Only the lines below between the ones containing "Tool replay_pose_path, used" and "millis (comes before", inclusive, are to be reproduced, each exactly as it stands.

Top of Given entries

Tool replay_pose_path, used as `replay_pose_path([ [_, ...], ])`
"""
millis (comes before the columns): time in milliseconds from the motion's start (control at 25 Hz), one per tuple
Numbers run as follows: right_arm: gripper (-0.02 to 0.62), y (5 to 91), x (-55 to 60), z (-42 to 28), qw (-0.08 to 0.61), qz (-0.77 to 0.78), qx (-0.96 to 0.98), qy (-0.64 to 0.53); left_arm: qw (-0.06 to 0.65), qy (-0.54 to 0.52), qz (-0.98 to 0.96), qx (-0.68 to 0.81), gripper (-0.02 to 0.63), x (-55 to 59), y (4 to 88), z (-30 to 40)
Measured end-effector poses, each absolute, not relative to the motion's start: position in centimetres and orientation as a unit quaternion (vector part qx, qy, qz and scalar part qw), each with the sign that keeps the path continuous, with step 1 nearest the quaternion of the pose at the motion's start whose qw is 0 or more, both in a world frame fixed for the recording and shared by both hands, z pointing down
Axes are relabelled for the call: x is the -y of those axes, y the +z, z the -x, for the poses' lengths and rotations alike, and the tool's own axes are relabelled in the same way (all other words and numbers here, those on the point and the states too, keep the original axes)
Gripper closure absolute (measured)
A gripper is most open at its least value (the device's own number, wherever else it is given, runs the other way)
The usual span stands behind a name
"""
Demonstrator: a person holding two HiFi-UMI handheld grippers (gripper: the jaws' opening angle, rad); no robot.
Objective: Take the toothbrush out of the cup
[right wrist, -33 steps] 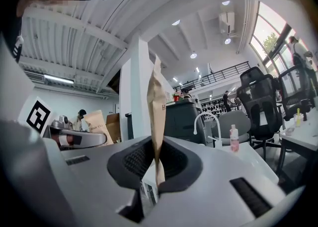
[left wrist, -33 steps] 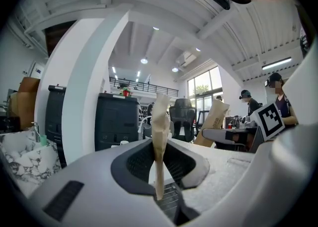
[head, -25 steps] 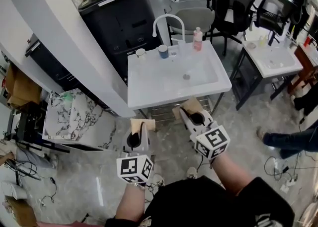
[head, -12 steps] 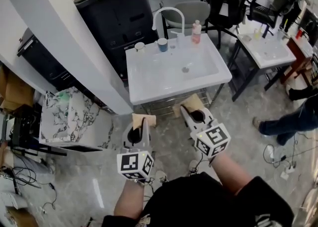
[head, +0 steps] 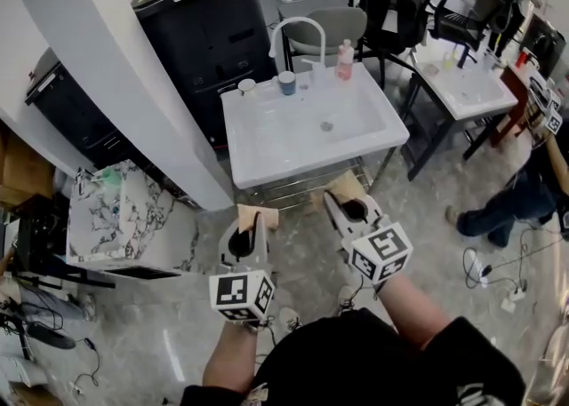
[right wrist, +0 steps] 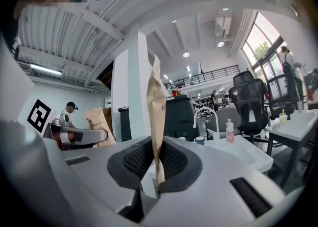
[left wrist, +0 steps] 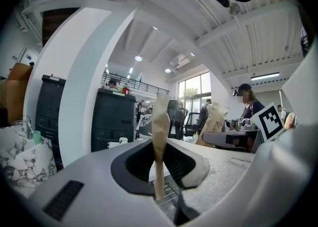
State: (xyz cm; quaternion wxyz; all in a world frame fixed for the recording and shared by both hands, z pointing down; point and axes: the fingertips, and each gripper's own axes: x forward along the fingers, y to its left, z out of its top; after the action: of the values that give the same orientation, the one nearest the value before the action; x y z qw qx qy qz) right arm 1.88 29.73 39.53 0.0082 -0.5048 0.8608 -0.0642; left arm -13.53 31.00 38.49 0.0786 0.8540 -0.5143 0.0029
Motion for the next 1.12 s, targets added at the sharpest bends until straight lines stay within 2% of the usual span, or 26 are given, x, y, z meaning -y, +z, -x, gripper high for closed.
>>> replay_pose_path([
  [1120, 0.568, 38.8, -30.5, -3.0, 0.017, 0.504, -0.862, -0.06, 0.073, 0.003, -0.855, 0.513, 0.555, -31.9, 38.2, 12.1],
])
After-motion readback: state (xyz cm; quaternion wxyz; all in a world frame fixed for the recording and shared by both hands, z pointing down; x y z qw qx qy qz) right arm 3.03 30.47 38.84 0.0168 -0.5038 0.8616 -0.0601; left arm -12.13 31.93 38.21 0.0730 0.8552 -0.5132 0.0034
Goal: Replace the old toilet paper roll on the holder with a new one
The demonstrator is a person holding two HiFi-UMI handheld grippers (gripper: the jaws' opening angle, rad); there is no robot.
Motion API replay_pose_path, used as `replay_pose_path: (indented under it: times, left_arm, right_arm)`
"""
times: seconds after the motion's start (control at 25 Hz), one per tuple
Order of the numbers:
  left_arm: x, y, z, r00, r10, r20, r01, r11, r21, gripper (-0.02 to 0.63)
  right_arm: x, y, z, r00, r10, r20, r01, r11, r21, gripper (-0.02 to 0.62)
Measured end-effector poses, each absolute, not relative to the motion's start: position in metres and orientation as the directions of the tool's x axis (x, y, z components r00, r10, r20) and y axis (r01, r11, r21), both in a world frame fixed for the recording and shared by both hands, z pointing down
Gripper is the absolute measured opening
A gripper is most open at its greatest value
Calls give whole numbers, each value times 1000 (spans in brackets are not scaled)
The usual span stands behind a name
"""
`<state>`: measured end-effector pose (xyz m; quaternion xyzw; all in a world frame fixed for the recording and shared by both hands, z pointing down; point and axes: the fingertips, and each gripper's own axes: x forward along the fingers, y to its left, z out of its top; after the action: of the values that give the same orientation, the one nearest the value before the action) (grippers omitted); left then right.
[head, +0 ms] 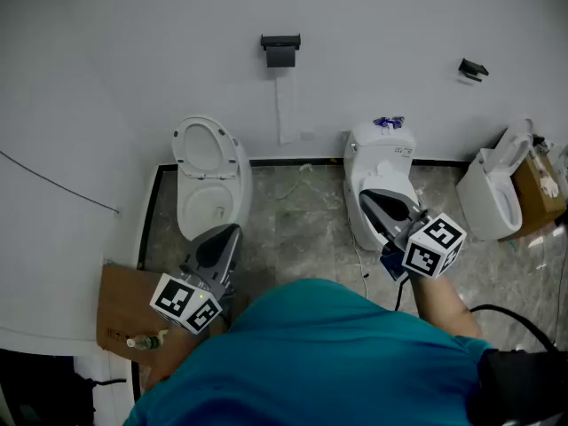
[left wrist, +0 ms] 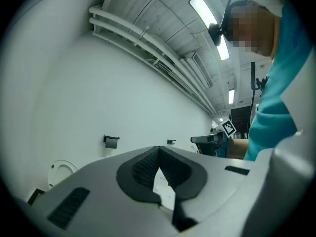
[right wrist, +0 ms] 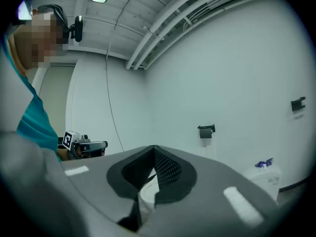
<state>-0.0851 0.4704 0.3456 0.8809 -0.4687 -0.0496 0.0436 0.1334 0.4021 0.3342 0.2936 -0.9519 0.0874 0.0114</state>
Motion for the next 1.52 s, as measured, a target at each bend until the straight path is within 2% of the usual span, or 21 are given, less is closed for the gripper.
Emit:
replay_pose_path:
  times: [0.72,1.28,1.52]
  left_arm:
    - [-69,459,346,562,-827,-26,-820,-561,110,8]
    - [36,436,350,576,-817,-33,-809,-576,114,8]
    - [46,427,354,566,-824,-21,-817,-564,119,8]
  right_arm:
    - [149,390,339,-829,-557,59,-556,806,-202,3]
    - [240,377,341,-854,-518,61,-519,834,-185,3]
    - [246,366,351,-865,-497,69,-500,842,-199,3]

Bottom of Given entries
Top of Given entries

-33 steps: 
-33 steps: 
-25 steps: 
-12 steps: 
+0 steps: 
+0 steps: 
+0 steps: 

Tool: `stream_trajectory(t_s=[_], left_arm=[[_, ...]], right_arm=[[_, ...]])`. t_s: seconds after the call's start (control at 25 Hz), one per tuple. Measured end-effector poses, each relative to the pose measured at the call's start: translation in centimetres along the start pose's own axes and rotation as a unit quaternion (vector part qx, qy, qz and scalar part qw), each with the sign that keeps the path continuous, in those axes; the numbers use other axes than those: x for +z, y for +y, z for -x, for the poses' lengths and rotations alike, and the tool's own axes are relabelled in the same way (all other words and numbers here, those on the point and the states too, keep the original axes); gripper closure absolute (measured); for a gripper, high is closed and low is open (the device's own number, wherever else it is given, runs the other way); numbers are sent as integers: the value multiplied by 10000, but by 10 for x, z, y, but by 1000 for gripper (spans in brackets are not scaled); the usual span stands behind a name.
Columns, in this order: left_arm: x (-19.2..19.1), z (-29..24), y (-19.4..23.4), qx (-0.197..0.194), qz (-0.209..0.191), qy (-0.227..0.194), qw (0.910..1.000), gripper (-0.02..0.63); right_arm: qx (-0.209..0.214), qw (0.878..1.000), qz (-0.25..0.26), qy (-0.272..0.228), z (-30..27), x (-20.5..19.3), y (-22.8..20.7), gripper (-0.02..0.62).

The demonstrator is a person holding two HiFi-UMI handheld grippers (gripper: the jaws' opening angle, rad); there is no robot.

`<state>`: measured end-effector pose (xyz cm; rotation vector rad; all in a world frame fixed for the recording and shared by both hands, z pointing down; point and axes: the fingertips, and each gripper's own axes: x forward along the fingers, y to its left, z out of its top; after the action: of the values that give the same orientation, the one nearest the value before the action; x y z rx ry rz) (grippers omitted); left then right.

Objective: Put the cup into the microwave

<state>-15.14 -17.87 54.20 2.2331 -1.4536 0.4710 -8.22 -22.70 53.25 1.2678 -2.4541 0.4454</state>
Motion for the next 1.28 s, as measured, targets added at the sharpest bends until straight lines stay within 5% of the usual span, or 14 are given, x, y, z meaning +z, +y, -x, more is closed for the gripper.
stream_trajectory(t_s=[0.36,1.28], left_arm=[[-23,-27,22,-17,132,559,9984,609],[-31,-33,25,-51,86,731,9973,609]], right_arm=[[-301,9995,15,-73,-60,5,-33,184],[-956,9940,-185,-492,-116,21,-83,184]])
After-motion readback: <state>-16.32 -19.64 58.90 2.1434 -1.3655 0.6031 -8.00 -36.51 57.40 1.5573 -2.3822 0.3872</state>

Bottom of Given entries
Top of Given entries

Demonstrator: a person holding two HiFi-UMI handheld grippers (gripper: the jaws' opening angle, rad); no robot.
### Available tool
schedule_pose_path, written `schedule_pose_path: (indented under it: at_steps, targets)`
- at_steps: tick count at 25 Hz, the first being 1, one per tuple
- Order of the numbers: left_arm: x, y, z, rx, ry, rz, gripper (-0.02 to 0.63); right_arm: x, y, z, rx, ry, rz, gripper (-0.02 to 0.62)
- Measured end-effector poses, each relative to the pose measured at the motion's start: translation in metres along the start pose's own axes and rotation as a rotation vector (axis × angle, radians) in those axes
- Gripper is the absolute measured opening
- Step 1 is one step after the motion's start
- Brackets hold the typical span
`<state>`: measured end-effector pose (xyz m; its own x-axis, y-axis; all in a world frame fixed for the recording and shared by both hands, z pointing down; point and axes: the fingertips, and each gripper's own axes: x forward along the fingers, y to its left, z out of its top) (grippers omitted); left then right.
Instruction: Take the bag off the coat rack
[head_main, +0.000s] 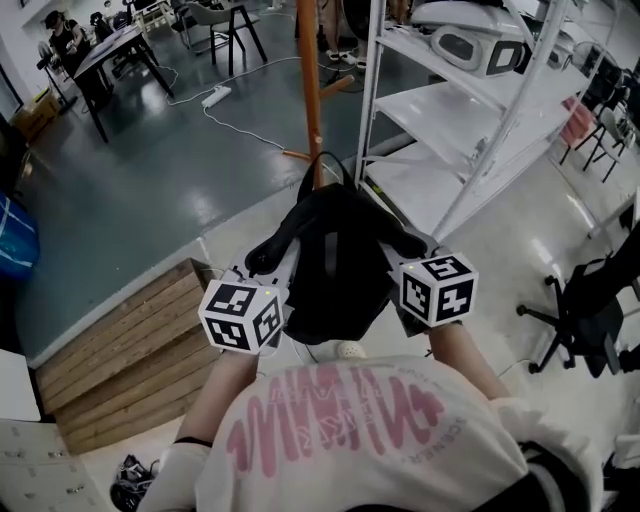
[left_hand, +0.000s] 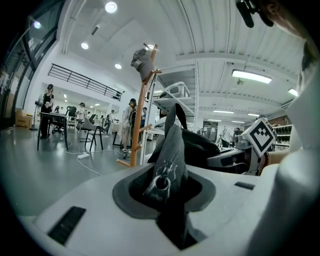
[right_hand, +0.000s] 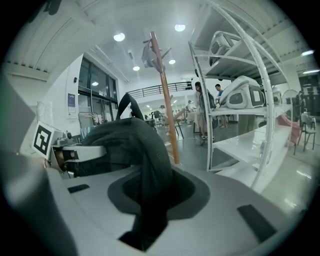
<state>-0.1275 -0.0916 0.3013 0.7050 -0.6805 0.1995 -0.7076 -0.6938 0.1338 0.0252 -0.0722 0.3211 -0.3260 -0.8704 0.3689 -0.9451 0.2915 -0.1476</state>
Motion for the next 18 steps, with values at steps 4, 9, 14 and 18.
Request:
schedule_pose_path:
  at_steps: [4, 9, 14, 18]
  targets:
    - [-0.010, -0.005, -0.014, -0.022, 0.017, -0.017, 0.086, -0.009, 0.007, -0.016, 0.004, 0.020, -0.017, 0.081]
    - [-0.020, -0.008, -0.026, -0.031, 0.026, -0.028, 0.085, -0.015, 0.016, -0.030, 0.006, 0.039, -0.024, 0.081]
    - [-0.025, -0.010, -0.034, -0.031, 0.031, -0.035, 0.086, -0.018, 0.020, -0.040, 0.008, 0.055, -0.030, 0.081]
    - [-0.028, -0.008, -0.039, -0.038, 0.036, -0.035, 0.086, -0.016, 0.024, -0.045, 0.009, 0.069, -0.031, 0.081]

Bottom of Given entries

Response for this exercise =>
Tool replay_pose_path, used as `replay_pose_path([ [_, ...], ])`
"""
millis (comes before the columns): time in milliseconds from the motion's start (control at 25 Hz), one per tuple

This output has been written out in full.